Auto finance was a bright spot for JPMorgan Chase last quarter.
Year over year, origination volume at Chase Auto Finance grew 9.4% to $5.8 billion, bolstering the auto portfolio 10.7%, to $47.5 billion.
Higher auto loan and lease balances helped prop up revenue for the bank’s mortgage banking and consumer lending division last quarter. Net revenue hit $2 billion, up 10% from the prior-year quarter.
As for loan performance, the net chargeoff rate for the auto portfolio fell to 0.49% from 1.36% in 2Q09. Meanwhile, net chargeoffs grew to 0.39% from 0.10% in the mortgage portfolio and to 4.04% from 2.79% in the student loan portfolio.
Overall, JPMorgan Chase reported $4.8 billion of earnings for the second quarter, up from $2.9 billion in the prior-year period.
Credit unions responded to the dearth of credit available in the consumer credit markets by offering financing for automobiles when banks and finance companies were running away from dealerships like a herd of deer being chased by hungry bears.

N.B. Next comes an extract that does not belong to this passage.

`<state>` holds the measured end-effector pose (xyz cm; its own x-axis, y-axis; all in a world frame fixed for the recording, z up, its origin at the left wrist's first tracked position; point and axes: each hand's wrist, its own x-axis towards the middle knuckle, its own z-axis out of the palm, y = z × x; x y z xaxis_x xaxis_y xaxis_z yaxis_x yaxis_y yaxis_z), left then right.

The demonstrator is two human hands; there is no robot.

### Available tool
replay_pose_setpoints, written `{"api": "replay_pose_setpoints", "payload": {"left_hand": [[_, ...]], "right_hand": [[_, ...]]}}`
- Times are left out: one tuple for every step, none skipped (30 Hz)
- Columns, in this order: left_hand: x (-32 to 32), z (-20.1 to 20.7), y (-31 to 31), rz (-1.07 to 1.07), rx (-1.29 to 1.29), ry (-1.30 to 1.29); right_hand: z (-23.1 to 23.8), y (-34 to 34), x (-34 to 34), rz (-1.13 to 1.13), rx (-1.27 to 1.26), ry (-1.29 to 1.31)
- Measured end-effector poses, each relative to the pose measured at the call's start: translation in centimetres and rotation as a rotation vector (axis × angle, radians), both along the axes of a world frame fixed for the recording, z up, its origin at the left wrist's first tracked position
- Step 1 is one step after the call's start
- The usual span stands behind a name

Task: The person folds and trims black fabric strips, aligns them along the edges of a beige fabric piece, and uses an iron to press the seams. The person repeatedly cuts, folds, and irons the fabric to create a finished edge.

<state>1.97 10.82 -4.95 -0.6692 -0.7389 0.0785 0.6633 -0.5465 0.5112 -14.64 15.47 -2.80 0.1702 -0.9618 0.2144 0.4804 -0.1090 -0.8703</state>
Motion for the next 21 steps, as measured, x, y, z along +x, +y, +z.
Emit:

When GM and Chrysler were on financial life support in bankruptcy awaiting a transfusion (or injection) of money from the US Government, credit unions were providing financing to consumers with low interest loans through dealers to keep the auto industry sales moving and the industry from collapsing. It will be very interesting to see if the auto industry and the dealership community will remember the credit unions that were there when things were tough and continue to build and sustain the relationships that were forged during the credit crisis. Credit unions still have the spirit and liquidity to lend, so let’s see how much the dealers will continue to support those credit unions now that the credit freeze is beginning to thaw and more banks and finance companies enter into the indirect lending markets.